A fortuna era alvo de cobiça de alguns dos integrantes da família e já havia provocado algumas desavenças entre eles. Achavam que a herdeira deveria dividir sua fortuna em vida, já que tinha o suficiente para viver tranquila e confortavelmente até morrer. Mesmo que viesse a viver ainda muitos anos.

Dr. Leôncio, velho amigo de dona Carmelita tinha ciência desses perrengues e, portanto, não descartou a possibilidade de haver entre eles um assassino.

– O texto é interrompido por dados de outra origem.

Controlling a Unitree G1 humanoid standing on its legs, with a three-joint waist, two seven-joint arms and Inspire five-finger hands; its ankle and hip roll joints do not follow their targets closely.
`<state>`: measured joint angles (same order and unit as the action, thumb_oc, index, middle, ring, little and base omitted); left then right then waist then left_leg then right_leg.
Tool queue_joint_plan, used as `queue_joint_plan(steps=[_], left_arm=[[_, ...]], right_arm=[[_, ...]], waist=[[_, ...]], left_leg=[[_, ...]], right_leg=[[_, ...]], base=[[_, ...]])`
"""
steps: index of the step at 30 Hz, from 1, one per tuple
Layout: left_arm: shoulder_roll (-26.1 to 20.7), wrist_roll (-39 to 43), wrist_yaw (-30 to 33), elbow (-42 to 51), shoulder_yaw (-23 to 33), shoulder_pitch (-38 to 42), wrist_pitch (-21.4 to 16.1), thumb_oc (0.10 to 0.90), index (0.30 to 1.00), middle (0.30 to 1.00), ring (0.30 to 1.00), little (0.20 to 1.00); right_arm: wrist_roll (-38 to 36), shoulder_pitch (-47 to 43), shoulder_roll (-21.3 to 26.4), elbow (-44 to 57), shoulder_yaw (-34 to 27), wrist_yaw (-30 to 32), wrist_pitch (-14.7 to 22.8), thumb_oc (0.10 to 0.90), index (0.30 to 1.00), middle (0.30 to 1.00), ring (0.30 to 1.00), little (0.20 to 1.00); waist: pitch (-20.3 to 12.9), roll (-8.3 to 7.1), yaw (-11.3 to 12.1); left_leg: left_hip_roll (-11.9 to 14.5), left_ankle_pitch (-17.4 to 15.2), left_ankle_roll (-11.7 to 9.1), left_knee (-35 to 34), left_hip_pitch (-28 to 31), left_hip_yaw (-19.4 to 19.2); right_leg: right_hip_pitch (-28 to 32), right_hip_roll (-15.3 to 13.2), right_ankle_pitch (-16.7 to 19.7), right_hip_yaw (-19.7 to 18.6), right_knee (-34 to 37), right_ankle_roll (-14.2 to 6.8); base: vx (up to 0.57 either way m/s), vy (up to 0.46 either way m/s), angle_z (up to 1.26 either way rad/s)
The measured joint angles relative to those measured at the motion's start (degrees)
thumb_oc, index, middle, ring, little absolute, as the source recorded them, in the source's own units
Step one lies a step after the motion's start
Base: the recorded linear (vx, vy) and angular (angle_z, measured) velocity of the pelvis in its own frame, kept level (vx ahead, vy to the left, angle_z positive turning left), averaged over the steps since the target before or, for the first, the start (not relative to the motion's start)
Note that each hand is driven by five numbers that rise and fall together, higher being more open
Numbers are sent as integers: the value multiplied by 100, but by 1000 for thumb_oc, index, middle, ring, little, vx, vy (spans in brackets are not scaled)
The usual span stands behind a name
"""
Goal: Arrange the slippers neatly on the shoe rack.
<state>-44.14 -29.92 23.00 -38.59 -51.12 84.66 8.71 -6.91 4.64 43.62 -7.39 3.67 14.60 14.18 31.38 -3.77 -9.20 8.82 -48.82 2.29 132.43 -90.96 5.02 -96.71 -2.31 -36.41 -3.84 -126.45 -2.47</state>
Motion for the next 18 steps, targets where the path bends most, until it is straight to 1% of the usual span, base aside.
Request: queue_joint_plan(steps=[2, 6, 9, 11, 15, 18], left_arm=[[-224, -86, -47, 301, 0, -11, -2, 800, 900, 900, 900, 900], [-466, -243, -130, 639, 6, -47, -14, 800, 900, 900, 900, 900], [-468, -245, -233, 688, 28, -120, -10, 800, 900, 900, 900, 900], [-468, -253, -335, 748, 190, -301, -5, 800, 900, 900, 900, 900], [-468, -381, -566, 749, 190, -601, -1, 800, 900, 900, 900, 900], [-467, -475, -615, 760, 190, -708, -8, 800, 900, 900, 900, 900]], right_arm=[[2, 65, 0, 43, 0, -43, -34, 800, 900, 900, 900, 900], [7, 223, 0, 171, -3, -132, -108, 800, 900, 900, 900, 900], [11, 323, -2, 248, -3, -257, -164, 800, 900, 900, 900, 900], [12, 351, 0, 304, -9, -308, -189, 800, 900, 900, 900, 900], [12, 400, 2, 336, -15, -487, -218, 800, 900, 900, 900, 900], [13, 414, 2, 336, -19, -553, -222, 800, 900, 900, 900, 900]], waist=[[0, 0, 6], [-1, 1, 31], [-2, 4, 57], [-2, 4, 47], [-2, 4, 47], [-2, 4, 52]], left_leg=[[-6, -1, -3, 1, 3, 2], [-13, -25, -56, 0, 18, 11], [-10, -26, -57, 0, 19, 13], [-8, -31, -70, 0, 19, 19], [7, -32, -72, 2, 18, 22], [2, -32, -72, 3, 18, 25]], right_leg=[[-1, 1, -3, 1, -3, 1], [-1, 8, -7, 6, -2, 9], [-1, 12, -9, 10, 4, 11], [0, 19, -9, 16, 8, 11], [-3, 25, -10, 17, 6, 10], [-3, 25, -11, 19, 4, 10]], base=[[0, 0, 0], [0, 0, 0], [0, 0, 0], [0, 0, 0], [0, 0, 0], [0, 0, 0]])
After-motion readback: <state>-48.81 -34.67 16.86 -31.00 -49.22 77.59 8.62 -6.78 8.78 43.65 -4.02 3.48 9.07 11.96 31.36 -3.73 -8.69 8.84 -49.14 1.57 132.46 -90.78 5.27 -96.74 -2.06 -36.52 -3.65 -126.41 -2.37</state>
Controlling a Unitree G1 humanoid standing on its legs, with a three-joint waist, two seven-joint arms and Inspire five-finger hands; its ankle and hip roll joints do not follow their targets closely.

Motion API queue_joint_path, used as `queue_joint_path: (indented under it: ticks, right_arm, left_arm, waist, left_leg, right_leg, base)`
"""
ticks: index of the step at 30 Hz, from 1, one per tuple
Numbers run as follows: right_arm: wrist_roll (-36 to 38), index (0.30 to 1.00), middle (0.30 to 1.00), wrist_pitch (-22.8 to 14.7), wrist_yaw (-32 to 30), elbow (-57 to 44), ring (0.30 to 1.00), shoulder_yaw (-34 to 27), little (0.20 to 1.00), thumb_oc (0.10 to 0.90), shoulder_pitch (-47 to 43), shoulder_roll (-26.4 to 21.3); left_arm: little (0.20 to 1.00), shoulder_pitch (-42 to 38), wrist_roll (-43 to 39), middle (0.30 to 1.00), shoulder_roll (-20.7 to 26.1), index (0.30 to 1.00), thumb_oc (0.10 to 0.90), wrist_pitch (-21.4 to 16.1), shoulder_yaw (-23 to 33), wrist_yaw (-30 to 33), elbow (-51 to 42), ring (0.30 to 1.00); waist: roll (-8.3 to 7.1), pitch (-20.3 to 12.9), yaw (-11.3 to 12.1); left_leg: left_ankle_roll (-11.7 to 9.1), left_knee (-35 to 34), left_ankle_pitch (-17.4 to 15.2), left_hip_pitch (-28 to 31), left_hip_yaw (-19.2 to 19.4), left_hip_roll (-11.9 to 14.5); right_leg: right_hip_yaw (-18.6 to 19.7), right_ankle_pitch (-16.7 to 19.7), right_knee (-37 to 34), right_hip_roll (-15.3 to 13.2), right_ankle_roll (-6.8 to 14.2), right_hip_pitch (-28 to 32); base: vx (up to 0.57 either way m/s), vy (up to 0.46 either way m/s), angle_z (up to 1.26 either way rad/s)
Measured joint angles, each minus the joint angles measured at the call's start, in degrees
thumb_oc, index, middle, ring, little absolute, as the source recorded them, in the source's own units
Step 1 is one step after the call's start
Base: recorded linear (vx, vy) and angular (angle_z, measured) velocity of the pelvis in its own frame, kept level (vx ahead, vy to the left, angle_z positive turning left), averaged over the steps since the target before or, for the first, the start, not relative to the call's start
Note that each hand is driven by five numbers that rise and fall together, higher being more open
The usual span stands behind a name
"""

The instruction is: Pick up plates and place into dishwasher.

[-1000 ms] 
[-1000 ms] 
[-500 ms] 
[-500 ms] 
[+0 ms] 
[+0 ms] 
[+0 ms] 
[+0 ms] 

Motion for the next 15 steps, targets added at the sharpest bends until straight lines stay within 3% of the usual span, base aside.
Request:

Além de tomar o depoimento de todos que poderiam ter adentrado ao local do crime, tirou suas impressões digitais.

Clotilde resolveu providenciar lanches para todos, orientando Filomena e Gervásia que pareciam paralisadas pelos acontecimentos.

Chegaram Joana e Cleide, esta acompanhada da amiga com quem dividia o apartamento.

O dia custou a passar e todos se acomodaram para passar a noite da melhor forma possível nos inúmeros ambientes da velha mansão.
Na manhã seguinte, alguns mostravam sinais de cansaço, olhos inchados, semblante triste ou preocupado.

Flora, que havia preferido ir para casa com as filhas, voltou logo cedo aparentando muita tristeza e incredulidade. As três irmãs abraçaram-se chorando muito.

Filomena mais parecia um autônomo, servindo e abraçando a todos.

O telefone não parava de tocar. Amigos começavam a chegar. Todos queriam saber o que ocorrera, como teria acontecido, quem estava na casa na hora. Se ninguém tinha ouvido nada. A comoção e a perplexidade eram gerais.

Apenas às 17:00h, Dr. Leôncio retornou à mansão trazendo o resultado da autópsia.

Nesse momento, cada um estava entregue ao seu pensamento.

Gervásia e Valmir estavam preocupados porque achavam que, sendo empregados e não familiares, seriam os mais prováveis suspeitos.

Flora, abraçada às filhas e ao marido, pensava com seus botões:

Quem seria o desgraçado que teve coragem de fazer uma monstruosidade dessas com ela que era a pessoa melhor do mundo”.

Eduardo falava ao telefone com sua mãe informando-a do acontecimento. Parecia não estar preocupado com o desenrolar da investigação.

As gêmeas tinham acabado de chegar da escola onde não puderam  faltar devido às provas que tiveram que fazer.

Domingos sussurrava com Cesar sobre negociações escusas feitas às escondidas dos irmãos e que envolviam belas quantias de dinheiro. Ele temia que agora isso fosse descoberto.

Os netos, quase todos, aguardavam de mãos dadas o comunicado de Dr. Leôncio.

Dr. Leôncio, bastante circunspecto, reuniu todos os presentes informando que a autópsia concluiu pela ingestão de Polônio, o mais letal dos venenos.

Houve uma comoção geral.

E antes que alguém pudesse tirar qualquer conclusão os policiais detiveram Eduardo.

Ele, esquizofrênico, fazia tratamento desde a adolescência, quando a doença fora detectada. Estudante de Medicina, era o único ali que tinha acesso ao tal veneno. Além disso, a janela da sala de leitura, periciada, encontrou uma pequena marca, que analisada  revelou parte de uma digital. A digital coincidia com a do filho de Domingos.

A revolta pela forma como o pai o tratava e a diferença com que levava a vida com todo conforto, diferentemente da vida difícil que levava com a mãe e a irmã, o fizeram arquitetar a morte da avó.


Ele, sem demonstrar qualquer emoção, friamente deixou-se prender revelando que resolvera cursar Medicina com a intenção de não só desgostar o pai que o queria a seu lado no escritório de advocacia, como pela possibilidade de ter acesso a alguma droga que pudesse servir aos seus propósitos.